Is it any wonder, then, that Trump’s transition team has signaled that its first two priorities are to move the ball forward on school choice and rolling back the Office of Civil Rights’ directives? These positions appear to be strategic to pick up easy political wins by promising greater school autonomy and restoring more traditional norms in schools, consistent with long-held Republican values.

Education and the electorate.

One of the major findings coming out of exit polling is the split in support among voters by education levels, with Clinton taking the college-educated vote by a 10-point margin (52 percent vs. 42 percent), compared to Trump taking the vote of non-college-grads by a 7-point margin (51 percent vs. 44 percent).

Clinton improved upon Obama’s 2012 performance in the most highly educated counties, while Trump made major strides in the most uneducated counties. Looking at the state level, those states whose populations exceeded the national average of educational attainment went to Clinton and those with the least educated populace went to Trump with only five exceptions.

These wins should not be a major surprise as Trump has been leading – and bragging about – the “poorly educated” vote since his Nevada primary victory in February. Yet, this divide by education is a remarkably large split in the context of recent presidential elections.

Given these results, one can readily imagine a future state of the world where education becomes a political tool. Promoting college enrollment and graduation become the means to develop a Democratic voting bloc, while reducing public investments in education (particularly higher education) become strategies to maintain Republican dominance in capitols across the country. America’s light can only dim if promoting an educated citizenry becomes politicized.

Democrats’ failure to promote education that matters to Trump voters.

A related point to the educational divide is whether different education policy during Obama’s administration may have produced a better outcome for the Democratic party in this election. Trump enjoyed the greatest level of support in locales that are estimated to have the lowest levels of economic mobility; in other words, where the transmission of poverty status from one generation to the next is most likely. Education at all levels – pre-K, K-12 and higher education – are all integral parts of promoting greater social mobility; yet, maybe all of the education reforms under Obama failed to move the needle among some of these high-need populations that may reside outside major cities.

Workforce retraining to help move trade-affected workers into other occupations was a long-time Democratic talking point as part of the social safety net, until it wasn’t. Now, the most salient adult education issues on the left are increasing access to higher education and (particularly during the Democratic primary) debt-free college.

And while these discussions about college are worthwhile to have, they likely do not resonate with people in Trump’s core areas of support. These include voters in rural communities, who may view higher education with ambiguity – a boon in human capital for the community as long as those pursuing it, in fact, return to the community. Similarly, voters in communities adversely affected by trade would probably be happier to see greater interest in helping mid- or late-career adults learn new skills for other industries, rather than making sure that young adults can avoid tuition.

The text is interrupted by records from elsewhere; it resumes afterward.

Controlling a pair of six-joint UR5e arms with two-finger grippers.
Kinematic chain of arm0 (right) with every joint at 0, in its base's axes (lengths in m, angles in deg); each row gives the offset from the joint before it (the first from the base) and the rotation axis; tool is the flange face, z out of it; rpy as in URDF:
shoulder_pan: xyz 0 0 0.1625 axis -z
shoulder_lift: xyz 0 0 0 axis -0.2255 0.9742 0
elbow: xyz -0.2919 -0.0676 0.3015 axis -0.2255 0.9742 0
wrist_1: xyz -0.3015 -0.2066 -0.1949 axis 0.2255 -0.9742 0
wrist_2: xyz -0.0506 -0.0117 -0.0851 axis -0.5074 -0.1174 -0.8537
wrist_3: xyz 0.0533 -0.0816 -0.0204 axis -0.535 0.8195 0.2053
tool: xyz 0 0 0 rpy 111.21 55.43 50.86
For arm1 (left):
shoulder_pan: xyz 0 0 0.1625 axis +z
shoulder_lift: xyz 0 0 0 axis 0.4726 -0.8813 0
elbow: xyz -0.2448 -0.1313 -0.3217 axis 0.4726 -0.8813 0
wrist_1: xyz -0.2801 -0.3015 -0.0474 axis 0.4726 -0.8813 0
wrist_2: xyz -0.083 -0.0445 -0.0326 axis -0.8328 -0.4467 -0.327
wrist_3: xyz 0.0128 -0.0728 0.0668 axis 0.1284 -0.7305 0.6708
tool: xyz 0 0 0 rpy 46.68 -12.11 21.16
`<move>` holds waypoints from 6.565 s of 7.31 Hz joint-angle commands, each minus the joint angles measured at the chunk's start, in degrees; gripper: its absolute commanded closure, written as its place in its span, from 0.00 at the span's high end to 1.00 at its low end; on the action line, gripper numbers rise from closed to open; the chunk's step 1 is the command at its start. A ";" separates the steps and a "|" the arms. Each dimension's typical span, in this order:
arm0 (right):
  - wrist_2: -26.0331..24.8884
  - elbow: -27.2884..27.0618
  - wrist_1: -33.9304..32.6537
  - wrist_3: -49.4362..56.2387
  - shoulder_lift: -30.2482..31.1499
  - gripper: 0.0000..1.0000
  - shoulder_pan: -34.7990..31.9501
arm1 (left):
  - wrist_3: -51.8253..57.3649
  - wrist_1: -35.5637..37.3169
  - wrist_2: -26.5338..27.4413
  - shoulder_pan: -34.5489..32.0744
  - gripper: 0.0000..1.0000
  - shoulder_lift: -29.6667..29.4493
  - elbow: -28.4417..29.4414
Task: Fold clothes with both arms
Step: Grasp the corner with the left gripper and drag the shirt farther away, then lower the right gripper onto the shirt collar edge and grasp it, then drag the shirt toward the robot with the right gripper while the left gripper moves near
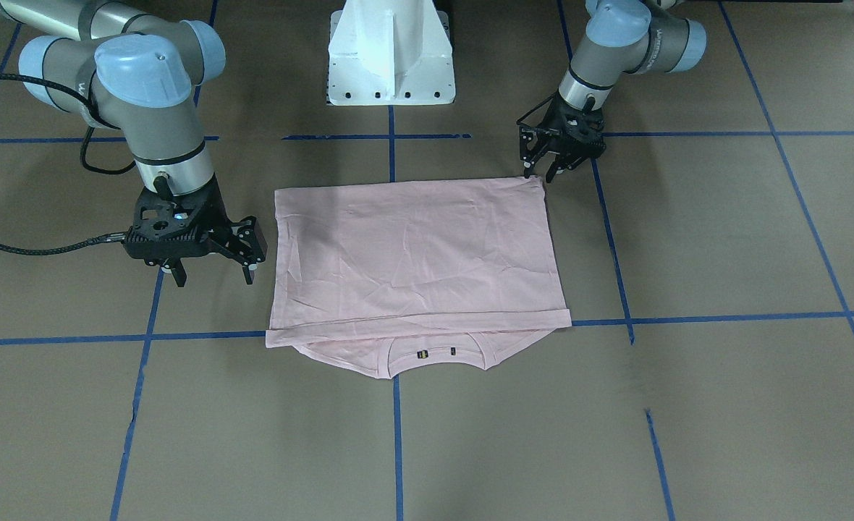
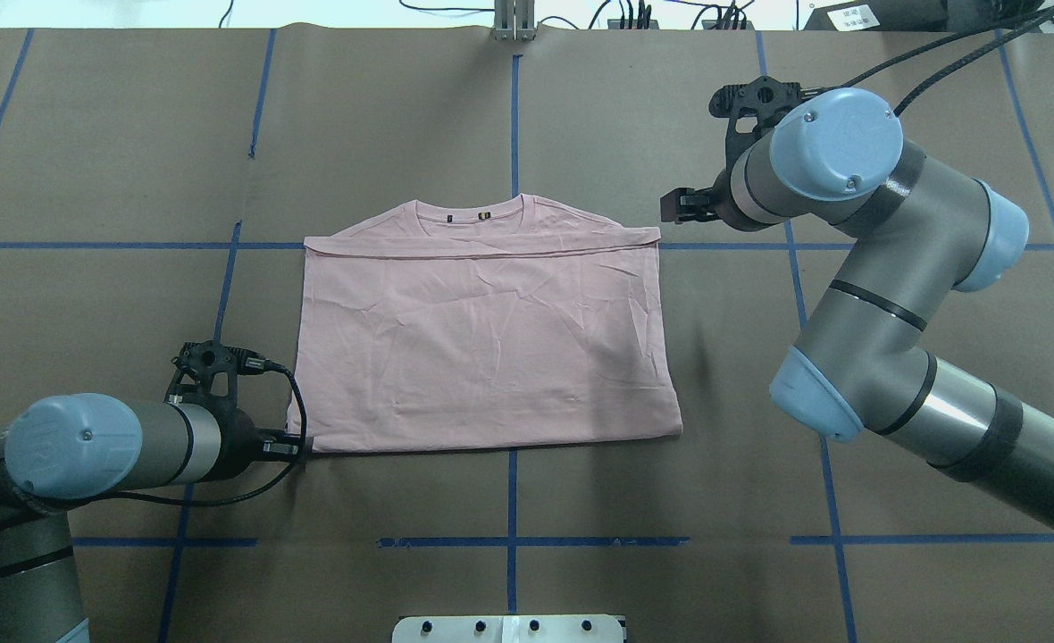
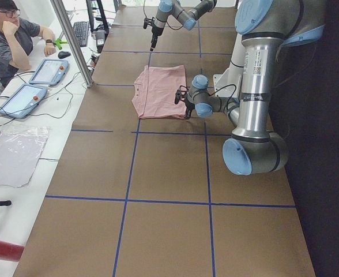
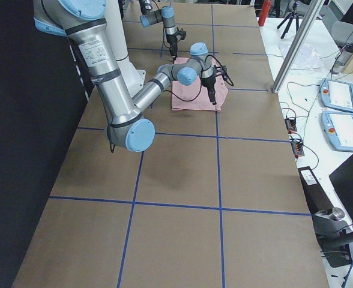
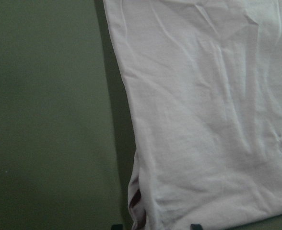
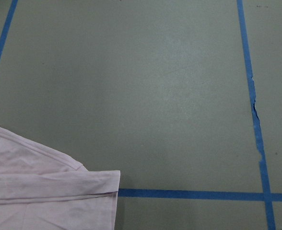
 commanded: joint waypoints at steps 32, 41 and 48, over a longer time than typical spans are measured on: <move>-8.13 34.49 -0.88 -34.29 -31.06 0.59 18.01 | 44.27 -16.70 -7.56 -37.12 1.00 -32.43 51.84; -9.10 24.80 -5.78 -34.47 -25.56 0.00 18.10 | 44.19 -16.61 -7.73 -36.95 1.00 -32.00 50.44; -24.39 -8.84 -17.14 -42.73 -4.16 0.00 34.72 | 31.68 -14.51 -14.12 -33.70 1.00 -29.46 40.45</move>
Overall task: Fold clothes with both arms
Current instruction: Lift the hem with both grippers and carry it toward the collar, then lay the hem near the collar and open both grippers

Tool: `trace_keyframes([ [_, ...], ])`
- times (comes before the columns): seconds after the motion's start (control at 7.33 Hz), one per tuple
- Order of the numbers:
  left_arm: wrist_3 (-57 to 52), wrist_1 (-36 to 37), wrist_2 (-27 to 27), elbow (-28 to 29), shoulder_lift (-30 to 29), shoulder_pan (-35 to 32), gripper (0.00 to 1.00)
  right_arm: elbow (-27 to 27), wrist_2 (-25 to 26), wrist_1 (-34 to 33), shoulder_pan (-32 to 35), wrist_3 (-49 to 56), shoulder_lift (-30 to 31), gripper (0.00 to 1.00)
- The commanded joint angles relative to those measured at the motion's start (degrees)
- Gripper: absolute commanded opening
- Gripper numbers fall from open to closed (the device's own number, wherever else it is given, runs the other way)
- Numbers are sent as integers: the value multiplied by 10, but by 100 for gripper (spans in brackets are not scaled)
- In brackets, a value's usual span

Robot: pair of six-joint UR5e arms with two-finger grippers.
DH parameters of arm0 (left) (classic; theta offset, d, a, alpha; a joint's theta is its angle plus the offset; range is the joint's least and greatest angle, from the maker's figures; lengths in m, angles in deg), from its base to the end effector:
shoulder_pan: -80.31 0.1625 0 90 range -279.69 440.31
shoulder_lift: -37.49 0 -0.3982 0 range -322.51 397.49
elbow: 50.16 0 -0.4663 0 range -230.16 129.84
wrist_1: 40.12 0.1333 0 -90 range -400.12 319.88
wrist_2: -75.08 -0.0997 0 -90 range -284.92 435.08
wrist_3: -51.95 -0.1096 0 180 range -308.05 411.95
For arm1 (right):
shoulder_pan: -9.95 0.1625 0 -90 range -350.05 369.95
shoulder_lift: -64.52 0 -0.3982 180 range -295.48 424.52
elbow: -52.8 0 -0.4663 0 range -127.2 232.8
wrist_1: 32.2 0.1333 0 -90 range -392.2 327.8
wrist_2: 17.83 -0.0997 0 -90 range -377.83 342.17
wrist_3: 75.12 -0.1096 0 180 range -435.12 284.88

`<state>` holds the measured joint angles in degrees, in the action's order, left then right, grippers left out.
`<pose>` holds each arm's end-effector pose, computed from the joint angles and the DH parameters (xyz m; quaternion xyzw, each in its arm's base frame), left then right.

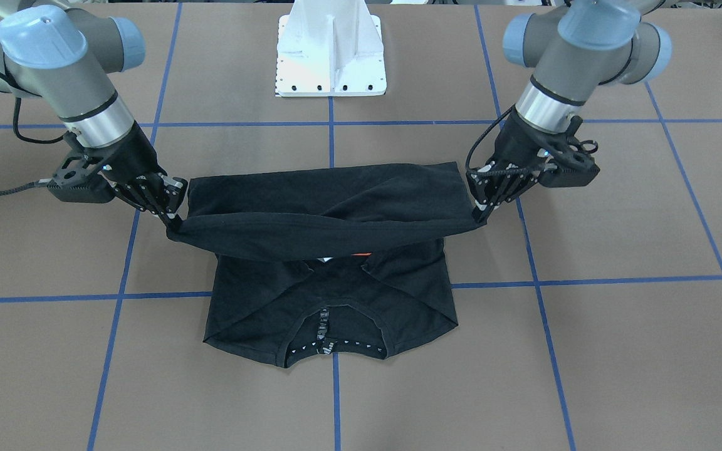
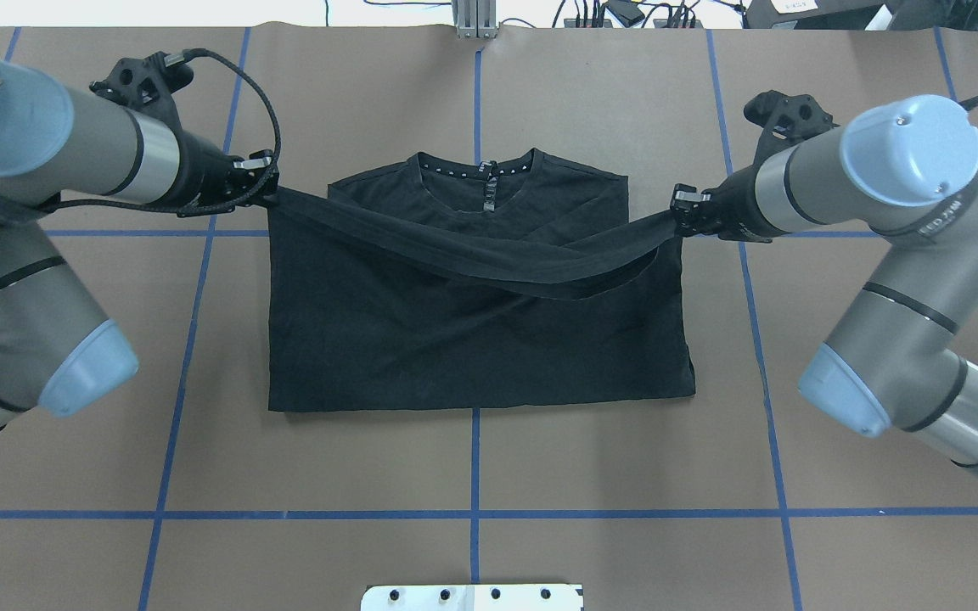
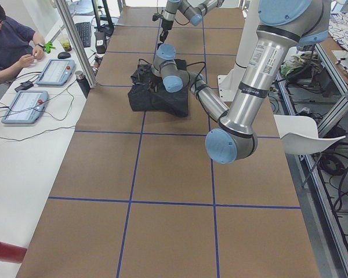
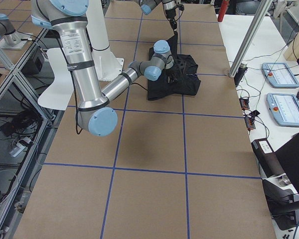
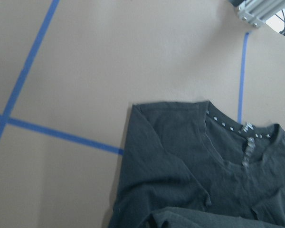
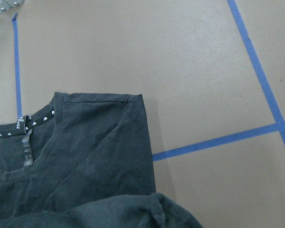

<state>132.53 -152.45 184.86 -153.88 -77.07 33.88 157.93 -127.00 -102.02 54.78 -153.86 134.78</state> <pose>0.3923 -0.5520 0.1995 0.1018 0.5087 -0.1878 0.8341 -0.3988 -0.5336 0.2483 0.0839 -0.4716 0.1788 0.8594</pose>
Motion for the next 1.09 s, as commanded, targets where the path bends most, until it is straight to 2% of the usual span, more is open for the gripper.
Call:
trace_keyframes([
  [0.0, -18, -4, -21, 75, -44, -5, 0, -83, 0, -2, 21, 1, -58, 0],
  [0.41, -33, -29, -50, 176, -89, -5, 0, -183, 2, -1, 42, 6, -119, 0],
  [0.68, -33, -60, -67, 217, -90, -2, 0, -253, 4, 4, 40, 19, -155, 0],
  [0.95, -38, -71, -68, 242, -91, 2, 0, -286, 27, 6, 34, 29, -166, 0],
])
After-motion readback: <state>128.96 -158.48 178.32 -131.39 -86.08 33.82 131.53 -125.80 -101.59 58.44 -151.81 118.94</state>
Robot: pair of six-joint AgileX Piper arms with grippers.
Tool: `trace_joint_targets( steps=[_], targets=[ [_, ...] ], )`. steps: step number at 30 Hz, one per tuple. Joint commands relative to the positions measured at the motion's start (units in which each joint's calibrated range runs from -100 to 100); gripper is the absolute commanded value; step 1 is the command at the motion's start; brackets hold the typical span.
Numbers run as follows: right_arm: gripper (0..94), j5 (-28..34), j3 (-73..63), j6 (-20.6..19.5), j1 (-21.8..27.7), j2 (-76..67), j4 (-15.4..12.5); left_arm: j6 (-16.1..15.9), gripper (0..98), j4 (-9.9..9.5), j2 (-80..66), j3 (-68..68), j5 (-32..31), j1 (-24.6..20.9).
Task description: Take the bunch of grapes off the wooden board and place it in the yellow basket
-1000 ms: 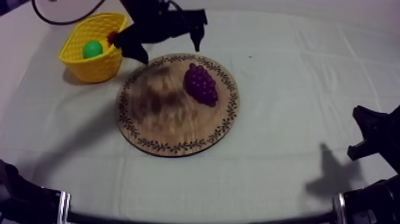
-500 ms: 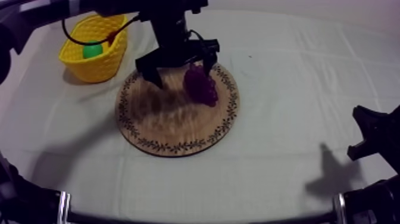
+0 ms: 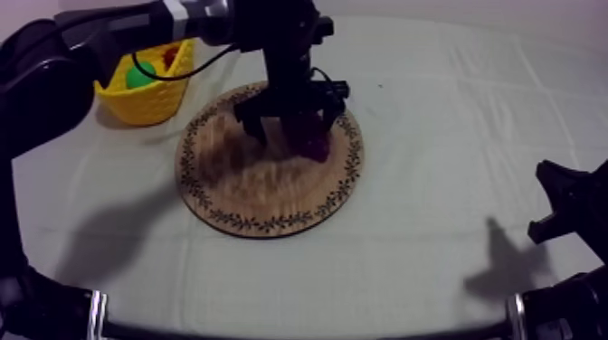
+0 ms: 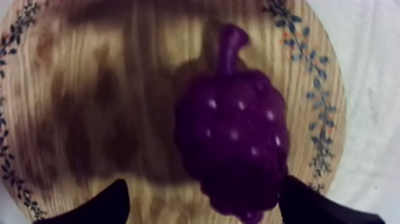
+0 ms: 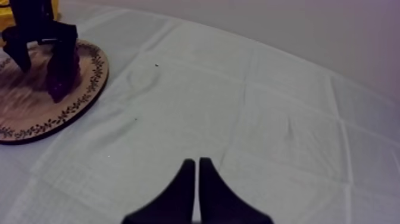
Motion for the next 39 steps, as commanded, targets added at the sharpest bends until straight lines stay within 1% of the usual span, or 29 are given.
trace_joint_targets(
  steps=[1, 12, 14, 16, 20, 29, 39],
  targets=[
    [0.4, 0.0, 0.0, 0.0, 0.0, 0.0, 0.0, 0.1, 92.2, 0.06, 1.2, -1.2, 0.0, 0.0],
    [0.4, 0.0, 0.0, 0.0, 0.0, 0.0, 0.0, 0.1, 88.7, -0.01, 5.8, -6.5, 0.7, -0.2],
    [0.4, 0.0, 0.0, 0.0, 0.0, 0.0, 0.0, 0.0, 86.5, 0.02, 6.4, -7.3, 1.1, -0.2],
    [0.4, 0.0, 0.0, 0.0, 0.0, 0.0, 0.0, 0.0, 81.9, -0.03, 6.8, -7.9, 1.6, -0.2],
    [0.4, 0.0, 0.0, 0.0, 0.0, 0.0, 0.0, 0.1, 75.2, -0.61, 7.1, -8.9, 2.1, -0.3],
    [0.4, 0.0, 0.0, 0.0, 0.0, 0.0, 0.0, 0.2, 79.7, -2.37, 7.0, -10.4, 2.3, -1.2],
    [0.4, 0.0, 0.0, 0.0, 0.0, 0.0, 0.0, -0.7, 70.8, -2.94, 7.1, -10.2, 1.5, -1.8]
  ],
)
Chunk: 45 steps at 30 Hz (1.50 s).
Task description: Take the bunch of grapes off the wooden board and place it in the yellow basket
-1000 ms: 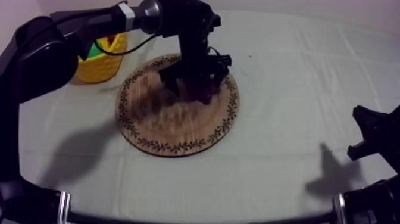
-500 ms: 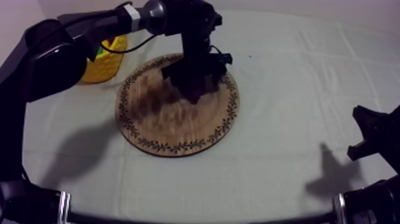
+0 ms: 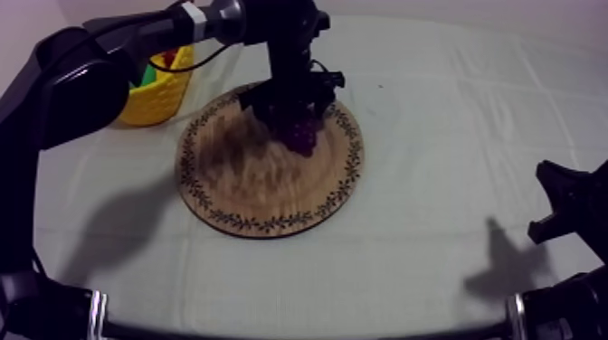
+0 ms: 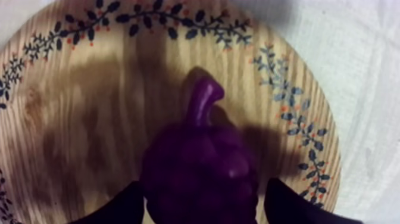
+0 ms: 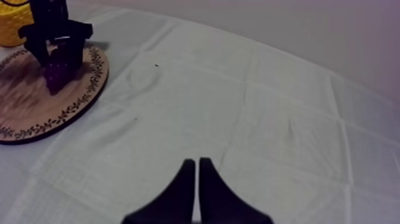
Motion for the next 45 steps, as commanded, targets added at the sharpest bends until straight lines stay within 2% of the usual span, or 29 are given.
trace_joint_targets(
  steps=[1, 13, 22, 30, 36, 45],
  targets=[
    [0.4, 0.0, 0.0, 0.0, 0.0, 0.0, 0.0, -0.3, 69.6, -0.03, 0.2, 0.0, -0.1, -0.1],
    [0.4, 0.0, 0.0, 0.0, 0.0, 0.0, 0.0, -2.0, 51.3, 0.21, 1.1, -0.5, 0.1, -0.1],
    [0.4, 0.0, 0.0, 0.0, 0.0, 0.0, 0.0, -2.1, 41.4, -0.66, -1.5, 0.5, -0.2, 0.0],
    [0.4, 0.0, 0.0, 0.0, 0.0, 0.0, 0.0, -3.2, 37.9, -0.52, -12.1, 6.8, -0.3, -0.5],
    [0.4, 0.0, 0.0, 0.0, 0.0, 0.0, 0.0, -5.6, 37.3, -0.49, -24.9, 17.3, -0.3, -1.5],
    [0.4, 0.0, 0.0, -0.1, 0.0, 0.0, 0.0, -10.5, 39.6, -2.68, -45.3, 34.3, -1.8, -5.0]
  ],
)
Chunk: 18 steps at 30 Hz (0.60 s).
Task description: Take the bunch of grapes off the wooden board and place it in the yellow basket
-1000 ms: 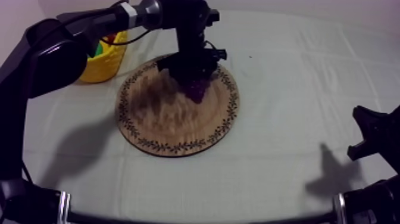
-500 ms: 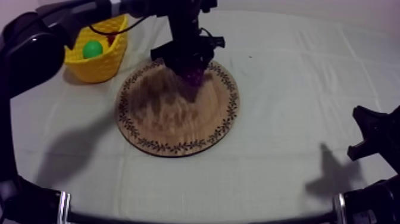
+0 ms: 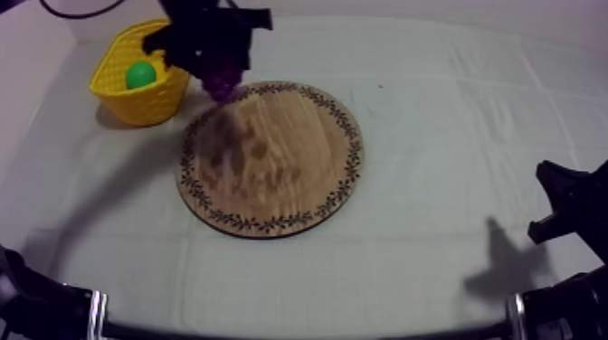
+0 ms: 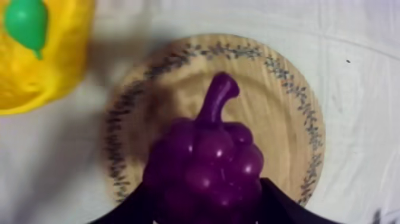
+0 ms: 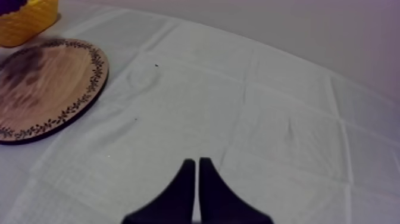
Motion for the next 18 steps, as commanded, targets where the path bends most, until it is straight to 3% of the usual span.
trace_joint_targets(
  steps=[1, 13, 18],
  targets=[
    [0.4, 0.0, 0.0, 0.0, 0.0, 0.0, 0.0, -1.4, 39.8, -0.75, -8.3, 5.8, -0.8, -1.3],
    [0.4, 0.0, 0.0, 0.0, 0.0, 0.0, 0.0, -7.6, 38.6, -5.61, -18.2, 7.1, -7.6, -11.2],
    [0.4, 0.0, 0.0, 0.0, 0.0, 0.0, 0.0, -8.5, 36.7, -7.86, -15.8, 4.7, -14.2, -14.2]
  ],
)
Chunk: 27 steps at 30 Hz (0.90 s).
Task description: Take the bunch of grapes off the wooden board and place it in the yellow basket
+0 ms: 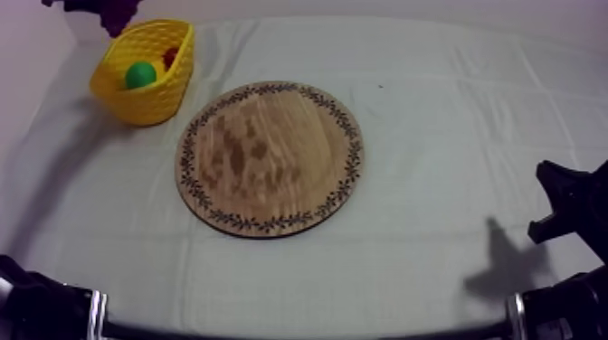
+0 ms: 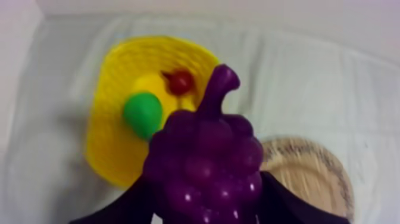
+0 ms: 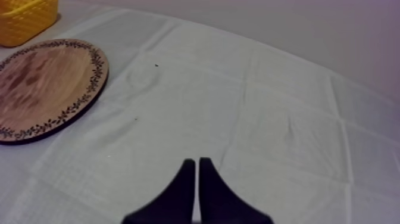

The U.S. Department of Education under the Obama administration has made some strides in promoting vocational and technical education, but these efforts were probably too little too late. And one could argue they’ve focused more on helping minorities see opportunity in STEM fields and less on helping struggling adults in the country.

Though there were plenty of other important issues that framed both the campaign and election results in 2016, education now takes on greater importance in hindsight. Taken together, all of these arguments make me think that perhaps education turned out to be a key issue hiding in plain sight.